Macalester College Eco-House is one of the many specialty housing options available to students at Macalester College after their first year. The Eco-House is the project of Chris Wells, assistant professor of environmental studies, and began in fall 2007 with the move-in of four student residents. In the summer of 2007, prior to its opening, the Eco-House underwent significant "green" renovations in order to make the 1950s-era house livable and to decrease its environmental footprint.

== The vision for the project ==
The Eco-House is intended as a place for students to "explore practical green-living lifestyles, to test the effectiveness of new green technologies, and to work with community partners to develop better resources on green renovations and sustainable lifestyles". The house is also intended as a laboratory for testing the cost effectiveness and energy use of a variety of technologies and home renovations. Eco-House residents also host events, and workshops to draw attention to environmental issues on campus and to share energy-saving and environmentally friendly living techniques with the Macalester-Groveland community.

== Renovations ==
The renovations for the Macalester College Eco-House took place in the summer of 2007 and were conducted with a budget of $50,000 with the intent of making both affordable changes and including a few showcase items for the house that could be used as examples of environmentally friendly renovations for the college community.

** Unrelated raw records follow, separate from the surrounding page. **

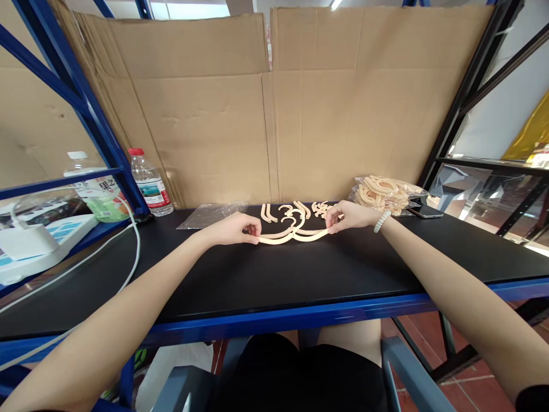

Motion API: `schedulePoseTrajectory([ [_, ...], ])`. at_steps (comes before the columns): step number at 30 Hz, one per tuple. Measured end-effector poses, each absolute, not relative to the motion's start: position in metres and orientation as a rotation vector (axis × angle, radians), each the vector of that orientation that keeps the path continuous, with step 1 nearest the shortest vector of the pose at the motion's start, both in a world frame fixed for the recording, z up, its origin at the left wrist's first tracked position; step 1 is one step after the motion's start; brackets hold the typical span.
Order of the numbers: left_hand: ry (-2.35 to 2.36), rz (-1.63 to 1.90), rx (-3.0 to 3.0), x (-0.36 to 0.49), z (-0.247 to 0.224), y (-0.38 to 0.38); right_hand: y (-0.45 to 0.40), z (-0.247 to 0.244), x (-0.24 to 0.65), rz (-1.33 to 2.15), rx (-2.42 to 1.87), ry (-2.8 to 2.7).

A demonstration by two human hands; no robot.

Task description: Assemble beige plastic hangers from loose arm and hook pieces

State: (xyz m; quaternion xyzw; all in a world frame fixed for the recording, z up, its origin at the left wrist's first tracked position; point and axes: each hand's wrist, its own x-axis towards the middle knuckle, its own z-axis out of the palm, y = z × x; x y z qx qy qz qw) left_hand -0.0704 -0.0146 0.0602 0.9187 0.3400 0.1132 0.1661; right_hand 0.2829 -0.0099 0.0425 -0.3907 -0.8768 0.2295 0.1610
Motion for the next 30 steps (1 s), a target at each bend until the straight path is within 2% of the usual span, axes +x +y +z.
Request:
schedulePoseTrajectory([
  [8,1.018,0.301,2.806,-0.0696,0.0554,-0.0131,-0.0039,0.0339,0.283,0.44,-1.228,-2.546],
  [21,1.031,0.317,2.73,-0.0664,0.0539,-0.0153,-0.0109,0.039,0.2801,0.661,-1.233,-2.496],
  [30,1.005,0.327,2.769,-0.0676,0.051,-0.0111,-0.0087,0.0379,0.2818,0.62,-1.258,-2.534],
])
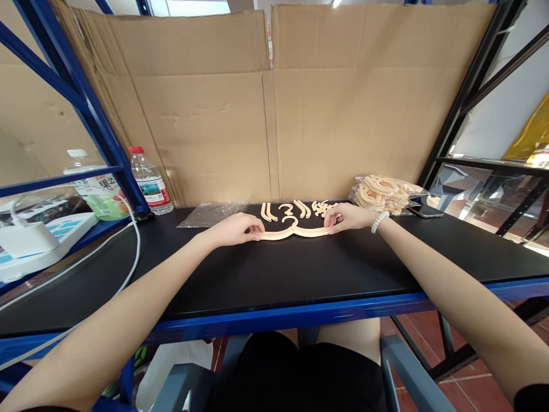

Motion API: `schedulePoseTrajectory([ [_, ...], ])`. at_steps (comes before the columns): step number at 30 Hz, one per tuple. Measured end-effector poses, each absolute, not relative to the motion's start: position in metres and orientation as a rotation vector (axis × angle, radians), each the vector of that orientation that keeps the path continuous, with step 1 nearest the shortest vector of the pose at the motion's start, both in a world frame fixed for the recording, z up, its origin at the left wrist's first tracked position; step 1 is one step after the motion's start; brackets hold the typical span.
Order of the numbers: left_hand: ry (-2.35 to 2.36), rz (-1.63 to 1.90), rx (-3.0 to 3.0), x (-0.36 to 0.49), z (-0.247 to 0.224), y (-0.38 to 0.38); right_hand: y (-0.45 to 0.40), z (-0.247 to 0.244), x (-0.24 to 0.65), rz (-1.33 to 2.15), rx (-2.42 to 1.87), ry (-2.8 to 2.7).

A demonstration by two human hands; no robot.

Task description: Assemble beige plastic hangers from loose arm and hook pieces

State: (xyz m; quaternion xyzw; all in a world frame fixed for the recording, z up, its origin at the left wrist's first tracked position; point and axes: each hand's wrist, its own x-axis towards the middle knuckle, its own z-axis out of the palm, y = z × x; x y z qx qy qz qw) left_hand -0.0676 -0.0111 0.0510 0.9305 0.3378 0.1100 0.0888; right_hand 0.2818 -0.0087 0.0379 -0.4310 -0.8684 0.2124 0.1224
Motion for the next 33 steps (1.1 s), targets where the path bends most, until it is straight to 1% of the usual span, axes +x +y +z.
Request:
schedulePoseTrajectory([
  [6,1.005,0.331,2.865,-0.069,0.047,-0.007,-0.008,0.038,0.283,0.597,-1.316,-2.504],
  [14,1.022,0.331,2.876,-0.071,0.044,-0.002,-0.004,0.035,0.284,0.669,-1.321,-2.483],
  [21,1.034,0.371,2.895,-0.071,0.04,0.0,-0.003,0.033,0.284,0.614,-1.324,-2.477],
  [27,1.02,0.371,2.92,-0.071,0.041,-0.001,-0.004,0.032,0.285,0.495,-1.287,-2.515],
  [33,1.012,0.409,2.864,-0.076,0.044,0.002,-0.003,0.036,0.289,0.277,-1.266,-2.358],
])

These renovations included:
- Additional wall and attic insulation
- Stone coated steel shingling with an average lifespan of around 70 years
- Solar heated hot water from a solar panel on the garage roof
- Compact fluorescent lighting
- SolarTube skylight in the bathroom
- Aerated sinks and showerhead
- Dual-flush toilet
- Energy Star rated appliances (refrigerator, dishwasher, washer, dryer )
- Paperstone countertops in the kitchen and bathroom
- Glass block basement windows

== Community Garden ==
The grounds of the Macalester College Eco-House includes a student-designed edible forest garden. The garden is managed by the student organization MULCH and features environmentally friendly native plants chosen to attract beneficial insects, promote soil fertility and provide food. The Eco-House is home to Macalester's flock of backyard chickens, also tended to by MULCH.

== Press Coverage ==
The Eco-House has also been the subject of much attention in local media, with large media outlets such as the Star Tribune newspaper and Minnesota Public Radio News both doing stories on the project, as well as The Villager and a variety of Macalester College publications.